Paragraph Summaries
- Some people think that science is a process of using math to explain the real world.
- Linguists disagree whether language refers to objects, or whether language is just a convention we agree on.
- Some linguists think that a mathematical statement only means something once the scientific community accepts that it means something.
- If language doesn’t refer to anything concrete, then what role does it play?
Analysis
This is the sort of passage you should read twice. Or even three times. Unclear ideas are shrouded in confusing language. It will do you no good to move on to the questions without understanding what the passage says.
The linguistic debate is the heart of the passage. Some linguists think that if I say “apple”, then I must be referring to the physical fruit. I’m referring to something real and concrete that exists.
Other linguists say that apple only means apple because we agree it does. So “apple” could just as easily mean “dog”, if we all agreed that that is what it meant.

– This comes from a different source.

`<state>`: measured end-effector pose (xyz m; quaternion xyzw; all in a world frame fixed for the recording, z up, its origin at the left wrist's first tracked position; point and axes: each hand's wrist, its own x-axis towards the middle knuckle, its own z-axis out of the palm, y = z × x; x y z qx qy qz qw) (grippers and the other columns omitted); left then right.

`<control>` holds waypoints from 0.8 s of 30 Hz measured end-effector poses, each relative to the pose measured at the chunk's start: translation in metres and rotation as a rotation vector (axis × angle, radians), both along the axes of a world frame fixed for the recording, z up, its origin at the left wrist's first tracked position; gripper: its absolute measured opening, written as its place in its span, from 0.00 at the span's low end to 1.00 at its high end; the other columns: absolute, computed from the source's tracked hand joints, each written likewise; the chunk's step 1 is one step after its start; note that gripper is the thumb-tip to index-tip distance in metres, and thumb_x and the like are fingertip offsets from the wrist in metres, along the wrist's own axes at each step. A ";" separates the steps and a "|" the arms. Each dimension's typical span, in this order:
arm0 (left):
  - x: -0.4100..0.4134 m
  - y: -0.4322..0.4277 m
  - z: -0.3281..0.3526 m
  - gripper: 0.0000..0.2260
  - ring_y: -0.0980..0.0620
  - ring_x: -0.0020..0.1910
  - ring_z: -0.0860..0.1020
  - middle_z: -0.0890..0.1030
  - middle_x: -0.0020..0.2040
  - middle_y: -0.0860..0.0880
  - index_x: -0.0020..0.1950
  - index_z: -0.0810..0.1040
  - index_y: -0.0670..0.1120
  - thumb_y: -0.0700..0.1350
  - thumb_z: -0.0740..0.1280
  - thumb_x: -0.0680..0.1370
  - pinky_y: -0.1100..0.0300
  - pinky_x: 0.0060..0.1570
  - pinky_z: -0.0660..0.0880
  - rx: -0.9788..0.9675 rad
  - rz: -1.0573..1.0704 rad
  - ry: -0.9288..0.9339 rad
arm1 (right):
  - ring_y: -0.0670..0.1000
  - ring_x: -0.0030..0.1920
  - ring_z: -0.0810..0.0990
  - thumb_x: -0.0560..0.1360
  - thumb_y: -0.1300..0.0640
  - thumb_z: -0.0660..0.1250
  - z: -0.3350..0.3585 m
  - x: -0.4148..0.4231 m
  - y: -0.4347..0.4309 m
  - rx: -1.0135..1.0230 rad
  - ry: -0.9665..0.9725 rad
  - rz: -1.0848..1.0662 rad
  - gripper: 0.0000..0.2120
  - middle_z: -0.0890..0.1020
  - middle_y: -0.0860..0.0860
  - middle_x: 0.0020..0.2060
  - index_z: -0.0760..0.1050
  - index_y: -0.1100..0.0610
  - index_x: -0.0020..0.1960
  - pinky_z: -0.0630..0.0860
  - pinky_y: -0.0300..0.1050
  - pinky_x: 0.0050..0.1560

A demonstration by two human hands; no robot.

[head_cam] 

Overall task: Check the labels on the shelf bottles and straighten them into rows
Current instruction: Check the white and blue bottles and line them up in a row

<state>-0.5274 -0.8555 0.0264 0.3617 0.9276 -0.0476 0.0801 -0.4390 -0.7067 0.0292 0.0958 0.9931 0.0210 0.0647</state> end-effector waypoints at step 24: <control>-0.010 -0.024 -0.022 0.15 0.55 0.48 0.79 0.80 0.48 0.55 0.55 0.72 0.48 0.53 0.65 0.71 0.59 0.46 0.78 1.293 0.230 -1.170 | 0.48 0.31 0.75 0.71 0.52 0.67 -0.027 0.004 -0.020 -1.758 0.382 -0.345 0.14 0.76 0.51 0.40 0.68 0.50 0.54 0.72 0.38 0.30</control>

The linguists in the last two paragraphs agree with this second interpretation. So a mathematical statement has new meaning once scientists accept that it has a meaning in the physical world.
i.e. E = mc2 has a different meaning once we accept that it refers to energy, mass and the speed of light. Before we accept that, it’s just an equation that has no real world meaning.
The fourth paragraph sums up the confusion. It’s no longer clear exactly what scientific language refers to. Language is clearly still useful, but we’re less sure exactly how. Science must investigate how our changing language contributes to scientific knowledge.